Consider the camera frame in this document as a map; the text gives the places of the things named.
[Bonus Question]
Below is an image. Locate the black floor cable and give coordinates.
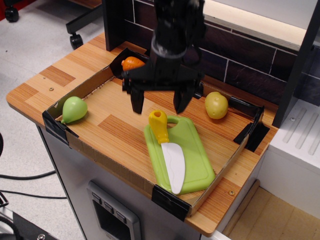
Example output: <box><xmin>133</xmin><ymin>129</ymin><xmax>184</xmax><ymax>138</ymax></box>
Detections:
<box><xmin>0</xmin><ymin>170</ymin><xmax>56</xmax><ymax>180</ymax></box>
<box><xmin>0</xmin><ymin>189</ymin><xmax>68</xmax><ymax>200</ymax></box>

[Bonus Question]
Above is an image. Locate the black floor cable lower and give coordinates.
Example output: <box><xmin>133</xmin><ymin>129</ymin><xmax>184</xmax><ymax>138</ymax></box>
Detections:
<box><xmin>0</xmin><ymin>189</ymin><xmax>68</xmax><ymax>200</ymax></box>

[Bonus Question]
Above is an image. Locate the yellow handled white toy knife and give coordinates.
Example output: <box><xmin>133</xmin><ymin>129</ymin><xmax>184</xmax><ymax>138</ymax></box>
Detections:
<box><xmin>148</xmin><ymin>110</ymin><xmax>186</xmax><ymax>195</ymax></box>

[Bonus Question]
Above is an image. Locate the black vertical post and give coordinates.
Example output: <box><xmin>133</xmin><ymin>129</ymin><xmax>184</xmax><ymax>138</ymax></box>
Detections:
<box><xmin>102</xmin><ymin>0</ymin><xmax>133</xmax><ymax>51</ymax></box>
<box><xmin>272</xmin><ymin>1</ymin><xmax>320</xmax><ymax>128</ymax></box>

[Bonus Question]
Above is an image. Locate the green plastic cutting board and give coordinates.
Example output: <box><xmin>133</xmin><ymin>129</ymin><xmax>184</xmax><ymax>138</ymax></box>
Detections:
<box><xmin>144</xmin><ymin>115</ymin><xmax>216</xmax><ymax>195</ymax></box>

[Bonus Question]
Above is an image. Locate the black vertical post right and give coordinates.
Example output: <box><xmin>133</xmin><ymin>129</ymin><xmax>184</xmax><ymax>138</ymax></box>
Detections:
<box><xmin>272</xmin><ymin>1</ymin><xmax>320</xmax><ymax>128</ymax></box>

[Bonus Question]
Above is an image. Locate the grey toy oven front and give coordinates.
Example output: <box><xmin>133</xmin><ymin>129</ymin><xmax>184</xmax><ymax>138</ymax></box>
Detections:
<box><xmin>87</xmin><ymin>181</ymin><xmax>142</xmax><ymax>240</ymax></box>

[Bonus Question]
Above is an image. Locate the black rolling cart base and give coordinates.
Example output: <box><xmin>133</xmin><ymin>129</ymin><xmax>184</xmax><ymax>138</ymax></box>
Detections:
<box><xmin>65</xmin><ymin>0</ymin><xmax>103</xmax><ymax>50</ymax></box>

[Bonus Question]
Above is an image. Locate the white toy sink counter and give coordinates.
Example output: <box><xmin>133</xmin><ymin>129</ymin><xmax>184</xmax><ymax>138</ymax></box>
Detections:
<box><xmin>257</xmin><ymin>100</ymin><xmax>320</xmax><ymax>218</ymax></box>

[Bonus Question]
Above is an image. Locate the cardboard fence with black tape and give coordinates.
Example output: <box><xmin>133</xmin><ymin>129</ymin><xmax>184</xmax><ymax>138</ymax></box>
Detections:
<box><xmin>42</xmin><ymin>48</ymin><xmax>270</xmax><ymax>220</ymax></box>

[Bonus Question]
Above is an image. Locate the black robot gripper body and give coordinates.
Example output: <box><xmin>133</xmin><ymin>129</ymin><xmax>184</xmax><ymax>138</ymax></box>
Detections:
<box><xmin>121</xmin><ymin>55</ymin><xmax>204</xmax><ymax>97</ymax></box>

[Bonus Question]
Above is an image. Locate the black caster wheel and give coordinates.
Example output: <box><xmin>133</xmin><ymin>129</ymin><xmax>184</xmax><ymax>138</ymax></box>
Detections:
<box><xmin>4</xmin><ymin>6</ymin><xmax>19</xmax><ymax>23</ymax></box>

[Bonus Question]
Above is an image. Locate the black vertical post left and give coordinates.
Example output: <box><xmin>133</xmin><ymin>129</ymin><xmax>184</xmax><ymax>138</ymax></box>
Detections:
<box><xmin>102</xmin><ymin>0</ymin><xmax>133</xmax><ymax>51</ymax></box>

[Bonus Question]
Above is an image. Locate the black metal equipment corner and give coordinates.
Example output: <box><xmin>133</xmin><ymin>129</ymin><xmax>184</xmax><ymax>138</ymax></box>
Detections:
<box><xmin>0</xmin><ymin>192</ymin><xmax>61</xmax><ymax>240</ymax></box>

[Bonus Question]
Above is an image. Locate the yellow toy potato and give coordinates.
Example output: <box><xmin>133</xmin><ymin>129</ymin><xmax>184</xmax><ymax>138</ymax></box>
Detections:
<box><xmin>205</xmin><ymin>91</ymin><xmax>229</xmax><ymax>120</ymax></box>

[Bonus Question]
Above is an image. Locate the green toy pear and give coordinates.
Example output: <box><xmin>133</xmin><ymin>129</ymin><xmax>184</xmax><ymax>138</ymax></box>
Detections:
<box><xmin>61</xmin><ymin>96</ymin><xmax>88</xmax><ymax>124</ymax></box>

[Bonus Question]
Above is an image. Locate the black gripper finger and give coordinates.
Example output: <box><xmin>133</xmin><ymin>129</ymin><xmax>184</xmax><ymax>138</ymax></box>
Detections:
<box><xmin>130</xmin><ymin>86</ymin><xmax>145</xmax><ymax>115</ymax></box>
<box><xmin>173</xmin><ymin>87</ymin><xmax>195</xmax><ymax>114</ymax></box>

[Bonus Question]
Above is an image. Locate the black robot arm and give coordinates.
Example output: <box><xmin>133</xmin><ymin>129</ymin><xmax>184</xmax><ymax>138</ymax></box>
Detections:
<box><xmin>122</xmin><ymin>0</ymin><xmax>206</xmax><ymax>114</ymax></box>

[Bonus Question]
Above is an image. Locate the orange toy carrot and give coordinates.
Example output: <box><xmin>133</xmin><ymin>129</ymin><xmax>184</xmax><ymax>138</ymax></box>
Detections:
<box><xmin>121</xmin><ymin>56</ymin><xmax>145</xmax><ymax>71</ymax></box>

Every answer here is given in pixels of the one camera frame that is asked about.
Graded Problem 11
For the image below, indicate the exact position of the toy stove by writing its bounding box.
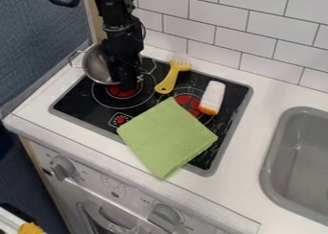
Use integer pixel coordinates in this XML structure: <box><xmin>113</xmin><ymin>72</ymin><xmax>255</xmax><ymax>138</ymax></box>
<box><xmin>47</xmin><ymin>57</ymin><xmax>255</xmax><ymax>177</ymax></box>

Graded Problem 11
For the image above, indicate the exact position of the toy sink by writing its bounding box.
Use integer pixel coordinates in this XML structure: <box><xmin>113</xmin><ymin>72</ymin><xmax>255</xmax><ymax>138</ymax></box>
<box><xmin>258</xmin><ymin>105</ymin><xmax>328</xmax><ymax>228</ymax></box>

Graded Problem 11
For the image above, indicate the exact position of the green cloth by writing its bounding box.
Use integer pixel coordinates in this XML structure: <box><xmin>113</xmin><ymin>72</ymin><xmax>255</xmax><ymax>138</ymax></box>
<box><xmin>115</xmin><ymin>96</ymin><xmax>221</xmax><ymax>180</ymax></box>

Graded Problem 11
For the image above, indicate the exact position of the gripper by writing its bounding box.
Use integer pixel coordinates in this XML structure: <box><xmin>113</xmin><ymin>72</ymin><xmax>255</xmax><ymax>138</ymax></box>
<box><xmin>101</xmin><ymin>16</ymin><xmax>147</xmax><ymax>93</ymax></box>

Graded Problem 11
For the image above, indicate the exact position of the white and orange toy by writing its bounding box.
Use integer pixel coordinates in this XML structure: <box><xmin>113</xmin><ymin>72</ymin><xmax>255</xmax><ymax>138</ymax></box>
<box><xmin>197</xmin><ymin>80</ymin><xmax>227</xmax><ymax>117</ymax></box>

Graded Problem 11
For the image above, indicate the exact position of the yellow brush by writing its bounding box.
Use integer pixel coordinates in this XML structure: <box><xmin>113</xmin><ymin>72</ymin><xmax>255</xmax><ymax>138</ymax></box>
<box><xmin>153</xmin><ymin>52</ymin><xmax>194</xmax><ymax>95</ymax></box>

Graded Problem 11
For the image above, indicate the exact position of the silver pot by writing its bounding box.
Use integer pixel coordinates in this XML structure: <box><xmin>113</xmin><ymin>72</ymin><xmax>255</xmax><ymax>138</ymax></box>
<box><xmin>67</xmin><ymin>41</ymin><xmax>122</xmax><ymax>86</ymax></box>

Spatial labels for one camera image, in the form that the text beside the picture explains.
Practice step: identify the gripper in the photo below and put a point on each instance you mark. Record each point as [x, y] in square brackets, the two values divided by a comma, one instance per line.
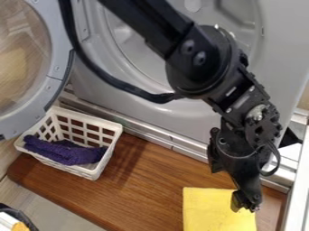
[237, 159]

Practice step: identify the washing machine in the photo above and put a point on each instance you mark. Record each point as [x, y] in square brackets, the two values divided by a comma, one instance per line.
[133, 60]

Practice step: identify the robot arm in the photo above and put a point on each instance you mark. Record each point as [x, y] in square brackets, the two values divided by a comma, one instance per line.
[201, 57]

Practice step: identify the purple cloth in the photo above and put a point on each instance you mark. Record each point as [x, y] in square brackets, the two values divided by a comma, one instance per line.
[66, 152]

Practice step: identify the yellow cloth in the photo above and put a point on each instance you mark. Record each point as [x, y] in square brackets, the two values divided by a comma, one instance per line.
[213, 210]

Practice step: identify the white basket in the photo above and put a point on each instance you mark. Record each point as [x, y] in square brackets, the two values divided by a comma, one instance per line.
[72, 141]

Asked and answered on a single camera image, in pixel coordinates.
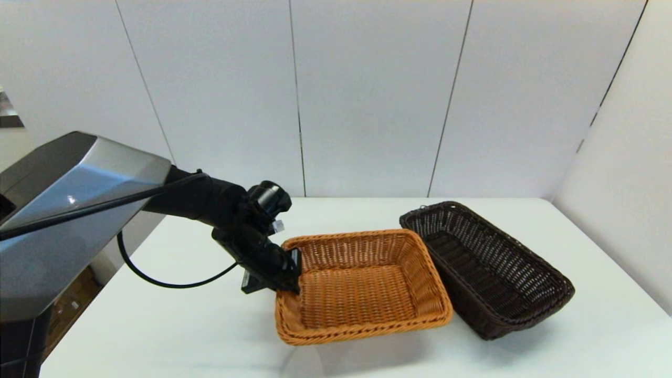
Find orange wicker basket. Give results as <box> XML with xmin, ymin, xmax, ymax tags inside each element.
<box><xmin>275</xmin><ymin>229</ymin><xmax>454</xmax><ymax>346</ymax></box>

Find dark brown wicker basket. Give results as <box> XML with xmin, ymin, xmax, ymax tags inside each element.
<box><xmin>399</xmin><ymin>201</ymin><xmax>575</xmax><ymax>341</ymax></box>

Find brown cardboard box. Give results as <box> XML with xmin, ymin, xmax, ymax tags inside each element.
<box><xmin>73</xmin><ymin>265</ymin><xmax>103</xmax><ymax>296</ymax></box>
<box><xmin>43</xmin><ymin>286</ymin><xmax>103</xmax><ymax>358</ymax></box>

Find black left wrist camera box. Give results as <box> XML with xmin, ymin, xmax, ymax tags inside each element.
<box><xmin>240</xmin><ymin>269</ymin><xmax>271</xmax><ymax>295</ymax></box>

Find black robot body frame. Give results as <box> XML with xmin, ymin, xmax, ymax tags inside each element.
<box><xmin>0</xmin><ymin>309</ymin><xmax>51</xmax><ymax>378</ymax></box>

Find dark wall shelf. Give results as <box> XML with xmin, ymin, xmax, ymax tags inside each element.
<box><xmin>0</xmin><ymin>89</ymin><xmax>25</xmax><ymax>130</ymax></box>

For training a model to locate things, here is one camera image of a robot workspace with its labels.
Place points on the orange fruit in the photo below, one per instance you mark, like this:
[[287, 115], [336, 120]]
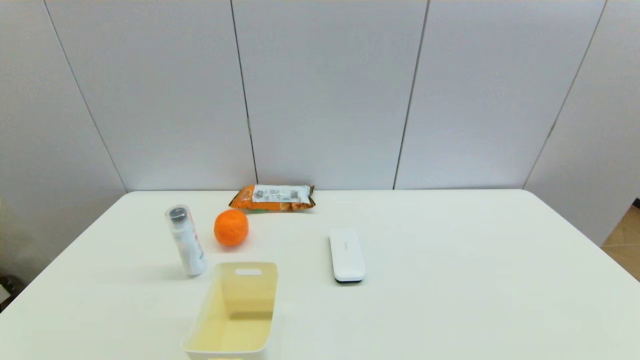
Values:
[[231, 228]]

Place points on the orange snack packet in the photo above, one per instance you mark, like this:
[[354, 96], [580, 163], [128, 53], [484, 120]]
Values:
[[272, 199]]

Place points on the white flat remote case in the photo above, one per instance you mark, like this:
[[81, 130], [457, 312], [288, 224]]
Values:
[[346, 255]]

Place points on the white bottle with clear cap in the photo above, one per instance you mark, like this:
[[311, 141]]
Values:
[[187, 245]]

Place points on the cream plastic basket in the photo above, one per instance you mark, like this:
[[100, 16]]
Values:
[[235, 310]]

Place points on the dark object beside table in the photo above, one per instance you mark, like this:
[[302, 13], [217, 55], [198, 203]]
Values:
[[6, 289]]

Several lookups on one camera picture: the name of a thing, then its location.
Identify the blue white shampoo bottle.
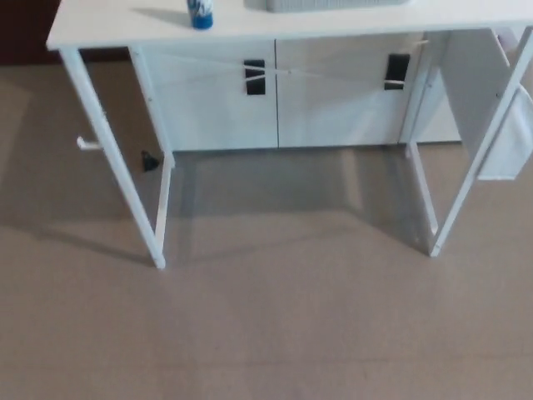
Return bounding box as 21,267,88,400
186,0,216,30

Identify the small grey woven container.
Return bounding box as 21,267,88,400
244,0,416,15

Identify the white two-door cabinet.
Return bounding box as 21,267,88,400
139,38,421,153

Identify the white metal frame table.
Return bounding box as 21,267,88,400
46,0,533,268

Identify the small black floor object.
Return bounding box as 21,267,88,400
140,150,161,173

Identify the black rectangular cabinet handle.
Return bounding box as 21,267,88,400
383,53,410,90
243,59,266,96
== == ==
Exercise
Set down exactly what runs from the line with "Identify the white two-door cabinet." to the last line of the data above, including both of those lines and no others.

Reply
Identify the white two-door cabinet.
Return bounding box as 21,267,88,400
139,38,421,153

Identify the white metal frame table.
Return bounding box as 21,267,88,400
46,0,533,268

Identify the small black floor object.
Return bounding box as 21,267,88,400
140,150,161,173

Identify the black rectangular cabinet handle.
Return bounding box as 21,267,88,400
383,53,410,90
243,59,266,96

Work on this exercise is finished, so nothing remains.